*Directions for this task*. Report all lines of the data below that hold the word "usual".
<<<<
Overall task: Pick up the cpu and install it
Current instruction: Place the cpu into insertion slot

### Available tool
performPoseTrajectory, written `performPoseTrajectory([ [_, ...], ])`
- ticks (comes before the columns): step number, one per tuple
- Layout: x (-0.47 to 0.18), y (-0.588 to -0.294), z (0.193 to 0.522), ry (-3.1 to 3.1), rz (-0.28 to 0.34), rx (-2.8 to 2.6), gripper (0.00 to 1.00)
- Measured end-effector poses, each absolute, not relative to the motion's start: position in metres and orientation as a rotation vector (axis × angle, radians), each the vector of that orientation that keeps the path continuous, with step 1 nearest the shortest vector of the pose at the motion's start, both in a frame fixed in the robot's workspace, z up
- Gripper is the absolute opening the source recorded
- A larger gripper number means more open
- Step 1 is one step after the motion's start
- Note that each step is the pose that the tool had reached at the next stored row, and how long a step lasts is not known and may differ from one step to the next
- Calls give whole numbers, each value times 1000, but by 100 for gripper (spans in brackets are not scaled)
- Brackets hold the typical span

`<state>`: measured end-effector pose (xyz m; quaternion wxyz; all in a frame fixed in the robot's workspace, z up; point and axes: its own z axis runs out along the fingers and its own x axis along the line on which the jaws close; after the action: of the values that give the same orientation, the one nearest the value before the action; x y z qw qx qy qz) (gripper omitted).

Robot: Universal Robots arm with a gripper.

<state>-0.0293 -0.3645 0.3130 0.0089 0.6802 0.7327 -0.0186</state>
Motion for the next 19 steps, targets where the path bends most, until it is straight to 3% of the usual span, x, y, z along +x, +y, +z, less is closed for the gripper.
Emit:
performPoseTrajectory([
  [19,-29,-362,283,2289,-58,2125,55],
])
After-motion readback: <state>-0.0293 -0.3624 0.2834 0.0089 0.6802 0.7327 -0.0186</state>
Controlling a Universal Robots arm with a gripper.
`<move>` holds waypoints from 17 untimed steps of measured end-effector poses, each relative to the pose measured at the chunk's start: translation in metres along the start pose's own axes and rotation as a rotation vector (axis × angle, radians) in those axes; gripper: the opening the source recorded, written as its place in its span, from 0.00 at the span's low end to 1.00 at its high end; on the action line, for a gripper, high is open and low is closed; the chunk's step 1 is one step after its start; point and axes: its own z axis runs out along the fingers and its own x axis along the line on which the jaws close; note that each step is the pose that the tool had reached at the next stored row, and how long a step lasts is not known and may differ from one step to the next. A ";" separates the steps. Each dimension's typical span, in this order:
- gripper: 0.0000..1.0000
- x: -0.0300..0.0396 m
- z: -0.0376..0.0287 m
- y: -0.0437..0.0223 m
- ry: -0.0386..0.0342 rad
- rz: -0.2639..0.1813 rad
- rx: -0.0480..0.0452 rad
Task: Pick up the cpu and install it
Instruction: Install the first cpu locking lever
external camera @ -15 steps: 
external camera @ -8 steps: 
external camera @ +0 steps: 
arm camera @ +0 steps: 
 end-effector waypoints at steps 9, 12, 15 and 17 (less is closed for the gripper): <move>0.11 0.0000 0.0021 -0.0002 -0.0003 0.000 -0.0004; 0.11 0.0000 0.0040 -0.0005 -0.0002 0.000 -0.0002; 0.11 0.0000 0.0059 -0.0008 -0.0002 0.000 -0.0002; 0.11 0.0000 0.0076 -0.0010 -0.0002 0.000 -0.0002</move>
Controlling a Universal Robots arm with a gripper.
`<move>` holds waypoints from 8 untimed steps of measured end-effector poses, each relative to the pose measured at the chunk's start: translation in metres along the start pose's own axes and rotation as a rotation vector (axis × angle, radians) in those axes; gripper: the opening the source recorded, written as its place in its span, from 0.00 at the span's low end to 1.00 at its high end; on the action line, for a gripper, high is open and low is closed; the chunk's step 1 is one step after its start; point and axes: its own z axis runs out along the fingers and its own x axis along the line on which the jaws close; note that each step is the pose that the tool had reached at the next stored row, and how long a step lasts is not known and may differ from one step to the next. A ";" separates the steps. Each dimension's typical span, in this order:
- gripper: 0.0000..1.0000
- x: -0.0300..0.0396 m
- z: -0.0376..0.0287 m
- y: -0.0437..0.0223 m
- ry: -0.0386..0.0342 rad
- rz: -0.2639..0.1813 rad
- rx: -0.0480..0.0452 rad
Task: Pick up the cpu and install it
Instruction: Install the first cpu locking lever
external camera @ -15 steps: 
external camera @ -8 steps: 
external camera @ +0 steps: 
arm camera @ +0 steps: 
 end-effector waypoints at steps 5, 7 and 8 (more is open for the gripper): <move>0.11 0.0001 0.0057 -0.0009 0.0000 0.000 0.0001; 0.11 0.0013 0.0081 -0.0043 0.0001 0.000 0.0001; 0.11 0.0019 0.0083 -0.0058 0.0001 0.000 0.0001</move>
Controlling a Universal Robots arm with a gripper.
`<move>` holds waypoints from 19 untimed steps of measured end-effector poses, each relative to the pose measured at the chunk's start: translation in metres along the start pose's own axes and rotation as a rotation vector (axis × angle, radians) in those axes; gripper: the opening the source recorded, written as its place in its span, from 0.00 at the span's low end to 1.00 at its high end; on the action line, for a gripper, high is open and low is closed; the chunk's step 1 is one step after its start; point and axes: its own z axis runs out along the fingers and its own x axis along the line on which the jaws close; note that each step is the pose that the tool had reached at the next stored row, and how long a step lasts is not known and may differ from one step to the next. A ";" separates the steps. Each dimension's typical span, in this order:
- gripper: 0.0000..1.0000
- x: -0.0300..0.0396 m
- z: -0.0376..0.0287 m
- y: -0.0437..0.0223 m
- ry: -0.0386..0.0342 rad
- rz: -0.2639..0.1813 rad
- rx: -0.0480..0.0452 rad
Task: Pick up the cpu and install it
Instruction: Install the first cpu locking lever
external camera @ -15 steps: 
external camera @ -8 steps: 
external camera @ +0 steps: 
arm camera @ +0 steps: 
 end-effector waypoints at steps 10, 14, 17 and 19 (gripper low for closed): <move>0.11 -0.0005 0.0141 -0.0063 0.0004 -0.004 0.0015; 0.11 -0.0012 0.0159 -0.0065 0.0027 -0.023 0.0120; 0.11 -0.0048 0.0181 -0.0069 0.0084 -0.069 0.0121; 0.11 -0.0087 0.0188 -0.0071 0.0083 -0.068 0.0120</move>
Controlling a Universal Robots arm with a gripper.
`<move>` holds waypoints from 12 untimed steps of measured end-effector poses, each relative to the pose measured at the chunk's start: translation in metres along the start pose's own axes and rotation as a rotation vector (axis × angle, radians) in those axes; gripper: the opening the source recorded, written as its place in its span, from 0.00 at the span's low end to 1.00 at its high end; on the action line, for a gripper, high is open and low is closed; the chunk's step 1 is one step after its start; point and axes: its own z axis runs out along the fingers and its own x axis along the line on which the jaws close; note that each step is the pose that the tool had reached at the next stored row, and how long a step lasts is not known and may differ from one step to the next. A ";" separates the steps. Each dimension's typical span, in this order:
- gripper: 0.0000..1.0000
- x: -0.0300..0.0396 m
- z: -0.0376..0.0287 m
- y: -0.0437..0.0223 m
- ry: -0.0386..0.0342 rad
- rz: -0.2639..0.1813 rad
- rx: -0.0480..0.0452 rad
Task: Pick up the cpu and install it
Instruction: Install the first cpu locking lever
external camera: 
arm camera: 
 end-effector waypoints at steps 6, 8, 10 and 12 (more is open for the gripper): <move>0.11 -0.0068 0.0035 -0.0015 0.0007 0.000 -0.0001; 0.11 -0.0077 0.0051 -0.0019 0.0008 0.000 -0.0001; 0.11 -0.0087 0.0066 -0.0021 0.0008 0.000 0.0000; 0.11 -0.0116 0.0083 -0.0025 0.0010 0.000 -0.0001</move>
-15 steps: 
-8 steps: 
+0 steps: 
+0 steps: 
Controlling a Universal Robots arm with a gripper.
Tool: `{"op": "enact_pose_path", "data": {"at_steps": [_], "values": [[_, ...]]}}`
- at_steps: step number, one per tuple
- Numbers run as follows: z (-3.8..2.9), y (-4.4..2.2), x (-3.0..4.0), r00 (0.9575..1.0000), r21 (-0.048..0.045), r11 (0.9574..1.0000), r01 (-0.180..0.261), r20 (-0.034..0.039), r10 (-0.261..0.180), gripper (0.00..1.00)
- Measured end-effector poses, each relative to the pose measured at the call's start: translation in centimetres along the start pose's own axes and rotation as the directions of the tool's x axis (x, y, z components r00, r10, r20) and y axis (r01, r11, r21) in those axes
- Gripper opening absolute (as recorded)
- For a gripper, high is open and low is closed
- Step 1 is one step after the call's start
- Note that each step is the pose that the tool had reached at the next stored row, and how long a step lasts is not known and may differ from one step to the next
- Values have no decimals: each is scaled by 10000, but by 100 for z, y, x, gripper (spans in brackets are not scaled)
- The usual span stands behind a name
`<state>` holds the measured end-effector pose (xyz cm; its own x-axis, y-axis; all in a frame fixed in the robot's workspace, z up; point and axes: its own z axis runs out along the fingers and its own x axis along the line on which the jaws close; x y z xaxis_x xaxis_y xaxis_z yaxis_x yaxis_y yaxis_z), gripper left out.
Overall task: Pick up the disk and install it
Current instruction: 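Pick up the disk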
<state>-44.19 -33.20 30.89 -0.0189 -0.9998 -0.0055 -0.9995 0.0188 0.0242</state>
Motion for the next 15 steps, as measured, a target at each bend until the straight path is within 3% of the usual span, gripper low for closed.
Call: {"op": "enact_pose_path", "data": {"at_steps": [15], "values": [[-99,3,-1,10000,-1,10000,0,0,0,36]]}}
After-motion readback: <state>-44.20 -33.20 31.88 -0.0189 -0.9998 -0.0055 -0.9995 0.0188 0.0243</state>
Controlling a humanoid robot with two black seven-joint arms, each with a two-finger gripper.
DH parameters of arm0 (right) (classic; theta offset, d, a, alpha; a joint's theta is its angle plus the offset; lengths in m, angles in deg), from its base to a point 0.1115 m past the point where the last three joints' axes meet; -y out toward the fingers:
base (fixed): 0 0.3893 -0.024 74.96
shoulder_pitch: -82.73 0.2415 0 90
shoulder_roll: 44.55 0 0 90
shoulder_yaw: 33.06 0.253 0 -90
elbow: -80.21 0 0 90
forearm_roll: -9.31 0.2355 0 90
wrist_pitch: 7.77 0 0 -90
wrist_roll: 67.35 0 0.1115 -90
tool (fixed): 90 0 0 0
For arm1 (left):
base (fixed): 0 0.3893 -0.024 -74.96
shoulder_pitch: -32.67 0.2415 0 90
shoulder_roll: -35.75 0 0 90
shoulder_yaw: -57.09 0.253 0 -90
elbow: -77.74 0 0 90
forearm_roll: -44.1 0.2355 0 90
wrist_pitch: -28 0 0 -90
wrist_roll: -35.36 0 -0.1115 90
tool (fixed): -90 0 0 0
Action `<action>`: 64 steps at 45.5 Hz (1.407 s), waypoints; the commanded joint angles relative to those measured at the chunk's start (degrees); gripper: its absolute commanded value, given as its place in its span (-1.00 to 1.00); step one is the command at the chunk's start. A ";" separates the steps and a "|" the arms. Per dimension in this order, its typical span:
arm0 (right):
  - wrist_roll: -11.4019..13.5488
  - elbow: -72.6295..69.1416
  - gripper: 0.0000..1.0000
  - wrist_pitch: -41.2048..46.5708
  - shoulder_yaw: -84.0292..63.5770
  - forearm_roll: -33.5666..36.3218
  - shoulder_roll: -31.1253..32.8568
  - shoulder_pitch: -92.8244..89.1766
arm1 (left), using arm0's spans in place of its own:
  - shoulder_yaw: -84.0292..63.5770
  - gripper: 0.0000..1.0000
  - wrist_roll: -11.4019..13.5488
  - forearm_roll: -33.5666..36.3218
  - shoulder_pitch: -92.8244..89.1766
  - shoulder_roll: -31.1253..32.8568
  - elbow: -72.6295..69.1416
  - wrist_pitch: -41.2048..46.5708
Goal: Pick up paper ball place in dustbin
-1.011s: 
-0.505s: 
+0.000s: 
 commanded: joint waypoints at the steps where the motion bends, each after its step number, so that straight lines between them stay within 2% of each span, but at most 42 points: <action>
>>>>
*Exercise result*.
Motion for the next 19 steps, targets where the path bends most, until it is straight to 3% of the usual span, x, y, z along +x, +y, +z, less is closed for the gripper.
- The usual span stands behind a name
Motion for the next 15 steps, as measured, a target at each bend until the straight path is within 3% of the usual span, gripper low for closed.

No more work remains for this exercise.